The Kirkland Wal-Mart is always packed, like it’s Christmas year-round. I think you could have probably thrown a rock in the parking lot back when Woolco was there and not broken any car windows as it would have landed in an empty parking spot between two other empty parking spots.

Chestnuts roasted by Steve Brandon @ 12/01/2004 1:10 PM


I remember KMart whn it RULED! When I was a little kid, it was the first place I ever saw the atari 2600, in the station thing where you could go head-to-head! That was a big deal then-there was a line a block long to play that thing! Sad now…

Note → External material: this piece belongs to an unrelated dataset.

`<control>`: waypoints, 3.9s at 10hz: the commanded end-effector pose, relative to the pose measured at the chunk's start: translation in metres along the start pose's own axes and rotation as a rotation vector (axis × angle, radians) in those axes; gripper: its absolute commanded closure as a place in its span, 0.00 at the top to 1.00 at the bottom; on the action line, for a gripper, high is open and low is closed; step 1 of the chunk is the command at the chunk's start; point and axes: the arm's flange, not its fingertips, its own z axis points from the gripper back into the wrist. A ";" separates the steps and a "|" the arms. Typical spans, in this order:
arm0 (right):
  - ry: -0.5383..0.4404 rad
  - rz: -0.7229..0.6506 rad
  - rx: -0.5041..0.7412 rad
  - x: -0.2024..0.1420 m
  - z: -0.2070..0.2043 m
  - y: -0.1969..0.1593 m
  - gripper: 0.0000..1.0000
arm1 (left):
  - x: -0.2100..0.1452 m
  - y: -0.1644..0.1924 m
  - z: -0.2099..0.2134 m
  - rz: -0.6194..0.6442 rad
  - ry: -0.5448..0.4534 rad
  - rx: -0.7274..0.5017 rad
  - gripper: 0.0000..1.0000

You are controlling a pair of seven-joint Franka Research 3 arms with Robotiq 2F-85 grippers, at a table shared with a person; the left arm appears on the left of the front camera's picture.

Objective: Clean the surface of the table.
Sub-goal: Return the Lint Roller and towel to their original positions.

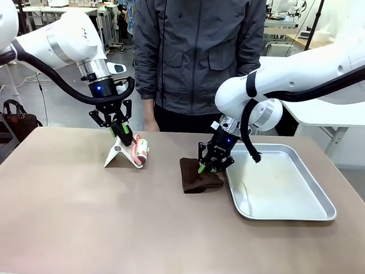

Chestnuts roasted by bluelightspecial @ 12/01/2004 6:54 PM


We used to have a Woolco in central Wisconsin, but it died. Became a barren wasteland, and then years passed and it was re-opened as…a WAL-MART! Big shocker came a few years ago when Wal-Mart abandoned the same building, and built a Super Wal on the other side of town. Irony. Oh well, now it is actually a senior center, so those old depressing seniors have somewhere to play canasta and do plastic-canvas til they die.

So that’s good.

Chestnuts roasted by kidneyboy @ 12/01/2004 8:27 PM


MuppetBaby – We have a couple of Korean owned junk stores at my local mall and it hits your description on the head. Lotsa anime character related toys, Sanrio, and lots of cellphone accessories. All at very over-priced prices.
I rarely go to our local Wal-Mart but its not half as depressing as what it sounds like to you all. Lotsa people of middle eastern decent shopping there, so its kinda like one of those bazaars from an Indiana Jones movie. I go to our local Target far more often, and it’s not very bad either. Shitty toy selection though, but recently they got one of those Talking Duke GI Joes, and I found it hilarious giving him a speech impedement. Since if you push his talk button hard he shouts, so it sounds like "we…WILL…never..sur..ENDER!"